Regarding the Issue of Half-Priced Prompt Caching

I have seven different prompt modules, each consisting of about 700 tokens. When interacting, I combine these seven modules.
The minimum combination uses 1 modules each time, meaning each interaction will exceed 1024 tokens. The combinations could be something like “1+2” + specific question, “3+5” + specific question, or “2+5” + specific question;5+ specific question. For this interaction method, I expect around 10,000 interactions. Could this kind of scenario qualify for half-priced prompt input?

Hello @hongyhbs,

To clarify the “half-price scenario,” if you’re referring to prompt caching, it applies when the cached prefix—meaning the constant portion—reaches 1024 tokens or more.
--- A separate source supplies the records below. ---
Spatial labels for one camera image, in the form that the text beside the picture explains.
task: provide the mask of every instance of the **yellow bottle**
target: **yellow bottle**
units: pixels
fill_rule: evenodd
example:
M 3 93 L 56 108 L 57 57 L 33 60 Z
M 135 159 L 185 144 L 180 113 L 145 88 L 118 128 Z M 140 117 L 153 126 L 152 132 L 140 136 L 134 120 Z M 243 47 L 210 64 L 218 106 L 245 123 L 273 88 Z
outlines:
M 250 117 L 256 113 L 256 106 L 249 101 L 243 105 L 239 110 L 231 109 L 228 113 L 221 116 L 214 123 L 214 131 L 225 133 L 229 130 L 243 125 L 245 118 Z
In this situation, you’ll be charged 50% for the cached tokens and the regular rate for any additional tokens.

If your use case is asynchronous, consider using the Batch API. This option will incur only 50% of the cost for the total token count per successfully completed request, regardless of size.

1 Like

You can approach this algorithmically to estimate the quantity that may effect a cache hit for a discount.

The first “algorithm” –

  • why would you not use the batch API, where, if you can wait overnight, the entirety of the bill is reduced to 50%, not just the input length that happens to match and hits a cache before timeout.
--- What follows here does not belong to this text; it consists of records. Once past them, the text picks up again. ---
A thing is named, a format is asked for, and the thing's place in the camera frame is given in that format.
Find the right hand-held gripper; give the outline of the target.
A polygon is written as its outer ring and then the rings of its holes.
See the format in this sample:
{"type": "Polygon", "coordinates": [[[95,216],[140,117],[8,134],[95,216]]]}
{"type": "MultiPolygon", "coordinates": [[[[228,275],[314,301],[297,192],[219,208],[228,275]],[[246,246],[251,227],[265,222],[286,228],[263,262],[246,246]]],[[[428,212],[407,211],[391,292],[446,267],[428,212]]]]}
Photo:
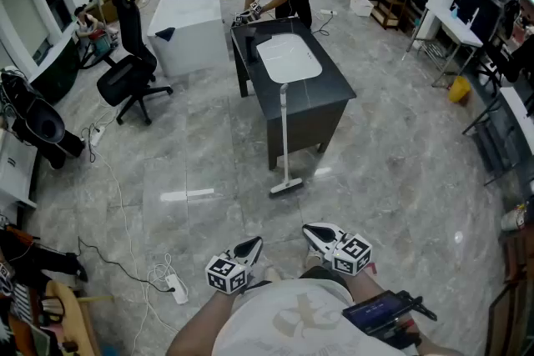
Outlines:
{"type": "Polygon", "coordinates": [[[333,223],[307,223],[302,231],[321,260],[337,273],[355,276],[370,262],[372,245],[358,233],[333,223]]]}

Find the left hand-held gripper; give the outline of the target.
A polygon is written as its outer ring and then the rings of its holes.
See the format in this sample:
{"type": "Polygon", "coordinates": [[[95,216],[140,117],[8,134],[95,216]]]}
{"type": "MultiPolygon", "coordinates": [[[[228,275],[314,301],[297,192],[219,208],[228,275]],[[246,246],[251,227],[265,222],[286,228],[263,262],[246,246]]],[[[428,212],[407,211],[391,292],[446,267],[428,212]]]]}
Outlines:
{"type": "Polygon", "coordinates": [[[204,269],[207,284],[227,295],[246,288],[262,248],[263,239],[260,236],[231,244],[220,255],[209,260],[204,269]]]}
It seems you would not get a cache hit unless two of your “modules” are included exactly the same way, without over five minutes between for the minimum the documentation says they should persist.
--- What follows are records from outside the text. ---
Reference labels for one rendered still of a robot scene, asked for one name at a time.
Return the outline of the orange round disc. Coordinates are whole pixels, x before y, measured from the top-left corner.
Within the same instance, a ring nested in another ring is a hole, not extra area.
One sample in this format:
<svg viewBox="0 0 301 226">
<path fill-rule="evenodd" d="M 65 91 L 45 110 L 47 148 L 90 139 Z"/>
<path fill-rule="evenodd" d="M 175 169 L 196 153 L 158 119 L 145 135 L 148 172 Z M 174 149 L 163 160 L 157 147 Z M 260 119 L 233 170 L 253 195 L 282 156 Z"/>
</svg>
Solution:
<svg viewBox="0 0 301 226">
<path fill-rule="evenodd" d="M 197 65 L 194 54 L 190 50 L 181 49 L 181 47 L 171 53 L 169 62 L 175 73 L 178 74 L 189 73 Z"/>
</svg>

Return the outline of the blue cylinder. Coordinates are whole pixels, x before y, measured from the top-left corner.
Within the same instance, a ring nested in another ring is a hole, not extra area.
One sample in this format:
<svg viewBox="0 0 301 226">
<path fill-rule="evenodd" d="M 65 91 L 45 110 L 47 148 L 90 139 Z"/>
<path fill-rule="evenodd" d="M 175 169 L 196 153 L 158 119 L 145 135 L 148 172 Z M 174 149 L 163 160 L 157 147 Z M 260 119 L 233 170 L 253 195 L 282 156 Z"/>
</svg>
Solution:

To optimize the cache potential, you would want to sort and run in a short period of time:

1+2
1+2
1+3
1+3
1+3
1+4
1+5
1+5

etc.

Single modules under the minimum cache point would have no effect at all if the question varies, but still could be sorted and performed outside of this.

1 Like

Thank you for your reply. This system is a complex multi-turn interaction system. To get the final required information for a single query, it takes 9 rounds of interaction. This current round is the 7th, and there are still 2 rounds left that depend on the information returned from the 7th round. In this situation, I’m not sure how to implement an asynchronous approach.
I don’t have any programming training. I describes the logic and AI helps me complete the entire system. I must say that the emergence of AI is a great thing. Thanks"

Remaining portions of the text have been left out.